The latest FIFA rankings have been released and, as usual, to the average fan they seem like a complete joke.
Most people will focus on the teams in the top ten and question how England are suddenly ranked fourth in the world after being outplayed so comprehensively by sixth-ranked Italy. England are now, according to FIFA, ranked above Argentina (7) and Brazil (11). I'm sure fans throughout the world can point to many similar questionable rankings.
When people see the rankings they don't realise that they are not intended to be predictive, but instead historical. Take any two teams and the rankings aren't meant to show which team is more likely to win a match between them, but rather which team has garnered the most points over the last five years according to a fairly complicated set of rules. (We should be grateful that in this case, at least, the ranking system is transparent and can be found on FIFA's website, along with how many points each team earned in each game they played in the last month.)
The problem is, not only does the ranking system fail to be a good indicator of teams' current strength; it also fails miserably at indicating teams' historical strength. One glance at the Oceania rankings provides all the proof necessary.
Unbelievably, in the just released rankings, Samoa are ranked one place above the Solomon Islands. Anyone who follows the game in Oceania knows that the Solomon Islands are easily one of the four best teams in the region. Samoa, on the other hand, are clearly one of the four worst.
The results in the recent Oceania Nations Cup proved this. While the Solomons were defeating Papua New Guinea, drawing with Fiji and New Zealand, and losing narrowly 0-1 to eventual winners Tahiti and 3-4 to New Zealand in the 3rd place match, Samoa were being pounded 10-1, 5-0 and 9-0 in their three group games against Tahiti, Vanuatu and New Caledonia respectively.
But Samoa stayed above the Solomon Islands by virtue of the points they picked up in the First Round in December 2011, when they achieved a draw and two wins by a single goal in home matches against the Cook Islands, Tonga and American Samoa. These unconvincing results against some of the weakest teams in international football had moved Samoa from eleventh all the way up to second in Oceania, behind only New Zealand.
And therein lies the major problem with the FIFA rankings in my opinion. The rankings for teams who don't play many competitive matches are dramatically skewed.
Unfortunately, there just isn't the money in the Oceania region for teams to play lots of games on an ongoing basis. While European teams are playing eight to twelve matches in every Euro and World Cup Qualifying cycle, teams in Oceania often go a whole year without a game. Because the FIFA Rankings divide the points gained by a minimum of eight to get an average per match, countries that play fewer than eight games in a year are at a huge disadvantage.
Every four years the Oceania nations play in a combined Oceania Nations Cup/World Cup Qualifying event, resulting in three (for most teams) to a maximum of about twelve games (for the best few teams) in the four-year cycle. In all likelihood, only New Zealand will play any meaningful friendlies, and even these are limited by the difficulty in gaining releases for their players from their European, Australian and American clubs, meaning that they often can't play their strongest team. (In fact New Zealand had to play their Oceania Nations Cup matches without their two Premier League defenders, Ryan Nelsen and Winston Reid.)

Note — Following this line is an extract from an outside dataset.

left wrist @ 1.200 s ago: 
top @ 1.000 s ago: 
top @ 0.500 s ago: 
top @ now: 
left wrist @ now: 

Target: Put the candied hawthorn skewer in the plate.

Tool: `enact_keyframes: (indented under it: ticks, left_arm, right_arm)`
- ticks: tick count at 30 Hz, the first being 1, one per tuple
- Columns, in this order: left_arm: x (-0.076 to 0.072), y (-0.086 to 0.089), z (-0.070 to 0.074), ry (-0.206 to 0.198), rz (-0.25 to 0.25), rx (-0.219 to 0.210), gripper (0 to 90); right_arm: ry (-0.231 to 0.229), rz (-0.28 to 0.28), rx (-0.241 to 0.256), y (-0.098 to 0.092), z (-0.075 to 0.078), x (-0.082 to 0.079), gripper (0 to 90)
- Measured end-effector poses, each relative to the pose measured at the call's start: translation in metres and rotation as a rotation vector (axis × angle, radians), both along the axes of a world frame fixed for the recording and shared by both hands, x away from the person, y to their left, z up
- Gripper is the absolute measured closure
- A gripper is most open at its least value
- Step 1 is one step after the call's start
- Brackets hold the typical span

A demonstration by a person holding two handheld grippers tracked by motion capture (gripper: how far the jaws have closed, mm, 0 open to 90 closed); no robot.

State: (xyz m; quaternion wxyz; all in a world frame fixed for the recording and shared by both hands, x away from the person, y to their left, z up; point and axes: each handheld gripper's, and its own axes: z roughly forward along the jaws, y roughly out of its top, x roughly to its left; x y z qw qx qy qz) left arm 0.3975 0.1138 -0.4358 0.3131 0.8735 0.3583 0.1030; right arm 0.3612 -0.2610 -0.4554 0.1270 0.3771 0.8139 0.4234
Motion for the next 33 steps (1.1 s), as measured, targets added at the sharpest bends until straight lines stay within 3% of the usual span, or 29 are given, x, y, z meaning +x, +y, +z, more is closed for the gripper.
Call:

As well as unfairly penalising nations who play fewer than eight matches in a year, the ranking system also fails to take into account who the opponents are in a defeat. A team like New Zealand, for example, would earn the same number of points for a last-minute 4-3 loss to Spain in the World Cup as they would for a 5-0 loss to the Turks & Caicos Islands. Zero. Similarly, a 0-0 draw with the bottom ranked team would be worth more than a 4-3 loss to Spain.
That is ridiculous. There has to be a way to reward narrow losses to the best team in the world, or conversely, punish bad losses to very weak teams by awarding negative points.
People may ask what does it matter what the rankings are? They're only a bit of a fun, after all. The problem is, they're not. In the past they have been used to determine whether players should be awarded work permits for professional European clubs and also to determine seedings for World Cup or Nations Cup qualifying draws.
It is therefore imperative that the rankings as closely as possible fairly reflect the achievements of each team. Currently they are not doing that.
I don't know what the ideal formula is, but there must be statisticians who could come up with a better system. (The World Football ELO Ratings and ESPN's SPI Rankings are two alternate systems that on the face of it appear to have better outcomes, although the methodologies each use is open to debate.)